Problem details - Show each line of the data below that has the string "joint" in it.
⟨
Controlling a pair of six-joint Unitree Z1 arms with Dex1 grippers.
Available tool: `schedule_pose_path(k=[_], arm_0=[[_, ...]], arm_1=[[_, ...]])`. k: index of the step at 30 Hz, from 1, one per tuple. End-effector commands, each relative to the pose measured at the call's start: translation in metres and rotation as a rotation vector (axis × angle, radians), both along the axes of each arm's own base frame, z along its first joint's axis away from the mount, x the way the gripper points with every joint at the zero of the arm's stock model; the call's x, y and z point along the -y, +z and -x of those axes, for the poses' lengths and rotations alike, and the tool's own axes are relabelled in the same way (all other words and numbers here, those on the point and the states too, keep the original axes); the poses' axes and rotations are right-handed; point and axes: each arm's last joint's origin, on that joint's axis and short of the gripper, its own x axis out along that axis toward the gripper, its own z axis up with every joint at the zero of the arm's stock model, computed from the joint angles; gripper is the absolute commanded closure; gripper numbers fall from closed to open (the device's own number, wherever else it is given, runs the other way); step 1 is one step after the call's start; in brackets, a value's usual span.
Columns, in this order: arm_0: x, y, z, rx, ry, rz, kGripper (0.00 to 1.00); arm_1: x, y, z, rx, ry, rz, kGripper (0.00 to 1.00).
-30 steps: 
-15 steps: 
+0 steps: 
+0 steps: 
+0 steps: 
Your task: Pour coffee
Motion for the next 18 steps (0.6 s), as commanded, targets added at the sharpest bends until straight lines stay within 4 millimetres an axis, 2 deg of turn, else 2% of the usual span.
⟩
Task output -
Controlling a pair of six-joint Unitree Z1 arms with Dex1 grippers.
Available tool: `schedule_pose_path(k=[_], arm_0=[[_, ...]], arm_1=[[_, ...]])`. k: index of the step at 30 Hz, from 1, one per tuple. End-effector commands, each relative to the pose measured at the call's start: translation in metres and rotation as a rotation vector (axis × angle, radians), both along the axes of each arm's own base frame, z along its first joint's axis away from the mount, x the way the gripper points with every joint at the zero of the arm's stock model; the call's x, y and z point along the -y, +z and -x of those axes, for the poses' lengths and rotations alike, and the tool's own axes are relabelled in the same way (all other words and numbers here, those on the point and the states too, keep the original axes); the poses' axes and rotations are right-handed; point and axes: each arm's last joint's origin, on that joint's axis and short of the gripper, its own x axis out along that axis toward the gripper, its own z axis up with every joint at the zero of the arm's stock model, computed from the joint angles; gripper is the absolute commanded closure; gripper numbers fall from closed to open (the device's own number, wherever else it is given, runs the other way); step 1 is one step after the call's start; in brackets, a value's usual span.

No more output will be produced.